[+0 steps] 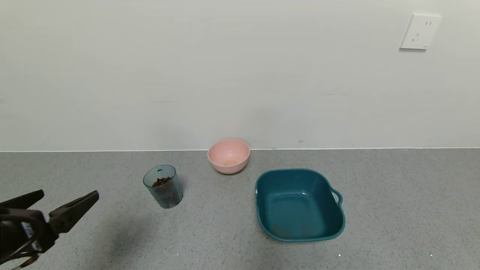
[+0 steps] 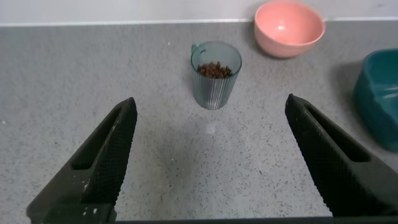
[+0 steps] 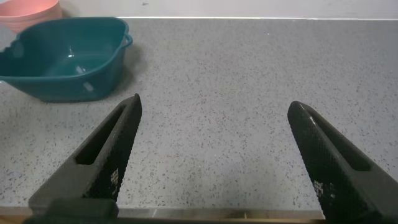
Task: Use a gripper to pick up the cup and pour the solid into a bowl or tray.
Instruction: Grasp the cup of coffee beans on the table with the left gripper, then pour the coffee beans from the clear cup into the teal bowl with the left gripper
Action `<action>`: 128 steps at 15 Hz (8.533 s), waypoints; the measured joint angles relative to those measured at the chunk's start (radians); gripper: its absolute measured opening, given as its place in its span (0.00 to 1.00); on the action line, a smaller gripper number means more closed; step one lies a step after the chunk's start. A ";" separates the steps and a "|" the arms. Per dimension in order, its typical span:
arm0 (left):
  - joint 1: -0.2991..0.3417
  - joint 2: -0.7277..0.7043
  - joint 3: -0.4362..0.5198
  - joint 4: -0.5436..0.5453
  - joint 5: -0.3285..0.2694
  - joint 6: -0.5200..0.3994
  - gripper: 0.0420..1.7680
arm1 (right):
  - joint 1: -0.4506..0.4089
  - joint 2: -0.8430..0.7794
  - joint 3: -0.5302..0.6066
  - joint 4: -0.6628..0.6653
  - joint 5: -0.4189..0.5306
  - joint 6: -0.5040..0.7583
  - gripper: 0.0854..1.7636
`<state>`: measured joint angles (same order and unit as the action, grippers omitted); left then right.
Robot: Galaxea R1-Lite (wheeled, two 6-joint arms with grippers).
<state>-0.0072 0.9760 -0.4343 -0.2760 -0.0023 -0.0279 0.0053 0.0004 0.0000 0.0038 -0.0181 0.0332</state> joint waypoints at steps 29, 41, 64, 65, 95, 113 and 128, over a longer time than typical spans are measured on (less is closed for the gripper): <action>-0.089 1.236 0.241 -1.286 0.012 0.024 0.97 | 0.000 0.000 0.000 0.000 0.000 0.000 0.97; -0.089 1.249 0.094 -1.285 0.016 0.027 0.97 | 0.000 0.000 0.000 0.000 0.000 0.000 0.97; -0.089 1.300 -0.015 -1.285 0.043 0.027 0.74 | 0.000 0.000 0.000 0.000 0.000 0.000 0.97; -0.089 1.299 -0.014 -1.285 0.043 0.027 0.74 | 0.000 0.000 0.000 0.000 0.000 0.000 0.97; -0.523 0.910 -0.424 -0.485 0.381 0.484 0.73 | 0.000 0.000 0.000 0.000 0.000 0.000 0.97; -0.741 1.051 -0.647 -0.336 0.651 0.881 0.73 | 0.000 0.000 0.000 0.000 0.000 0.000 0.97; -0.811 1.109 -0.710 -0.279 0.811 1.117 0.73 | 0.000 0.000 0.000 0.000 0.000 0.000 0.97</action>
<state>-0.8183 2.0849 -1.1440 -0.5551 0.8085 1.0887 0.0057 0.0004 0.0000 0.0036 -0.0181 0.0332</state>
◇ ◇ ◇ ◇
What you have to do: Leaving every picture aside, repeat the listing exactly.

Result of the exercise:
[+0 steps] 
[+0 steps] 
[+0 steps] 
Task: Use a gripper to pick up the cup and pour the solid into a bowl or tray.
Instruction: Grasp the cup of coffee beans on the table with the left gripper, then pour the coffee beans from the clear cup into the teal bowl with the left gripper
Action `<action>`: 128 steps at 15 Hz (8.533 s), waypoints; the measured joint angles relative to those measured at the chunk's start (radians); gripper: its absolute measured opening, given as its place in its span (0.00 to 1.00); on the action line, a smaller gripper number means more closed; step one lies a step after the chunk's start. A ";" separates the steps and a "|" the arms. Per dimension in order, its typical span:
arm0 (left):
  - joint 1: -0.2991..0.3417
  - joint 2: -0.7277..0.7043
  - joint 3: -0.4362..0.5198
  - joint 4: -0.5436..0.5453
  - joint 5: -0.3285..0.2694
  - joint 6: -0.5200..0.3994
  - gripper: 0.0420..1.7680
arm1 (right):
  - joint 1: -0.4506..0.4089
  - joint 2: -0.8430..0.7794
  - joint 3: -0.5302..0.6066
  - joint 4: -0.6628..0.6653
  - joint 5: -0.4189..0.5306
  - joint 6: -0.5040..0.7583
  - gripper: 0.0854..1.7636
`<state>`: measured joint angles (same order and unit as the action, grippers omitted); left then right.
Robot: Galaxea R1-Lite (wheeled, two 6-joint arms with grippers).
<state>-0.0072 0.9760 -0.4343 -0.2760 -0.0023 -0.0279 0.0053 0.0004 0.0000 0.0038 -0.0181 0.0332</state> joint waypoints at steps 29, 41, 64, 65, 95, 113 and 128, over a longer time than typical spans are measured on (less is closed for the gripper): <action>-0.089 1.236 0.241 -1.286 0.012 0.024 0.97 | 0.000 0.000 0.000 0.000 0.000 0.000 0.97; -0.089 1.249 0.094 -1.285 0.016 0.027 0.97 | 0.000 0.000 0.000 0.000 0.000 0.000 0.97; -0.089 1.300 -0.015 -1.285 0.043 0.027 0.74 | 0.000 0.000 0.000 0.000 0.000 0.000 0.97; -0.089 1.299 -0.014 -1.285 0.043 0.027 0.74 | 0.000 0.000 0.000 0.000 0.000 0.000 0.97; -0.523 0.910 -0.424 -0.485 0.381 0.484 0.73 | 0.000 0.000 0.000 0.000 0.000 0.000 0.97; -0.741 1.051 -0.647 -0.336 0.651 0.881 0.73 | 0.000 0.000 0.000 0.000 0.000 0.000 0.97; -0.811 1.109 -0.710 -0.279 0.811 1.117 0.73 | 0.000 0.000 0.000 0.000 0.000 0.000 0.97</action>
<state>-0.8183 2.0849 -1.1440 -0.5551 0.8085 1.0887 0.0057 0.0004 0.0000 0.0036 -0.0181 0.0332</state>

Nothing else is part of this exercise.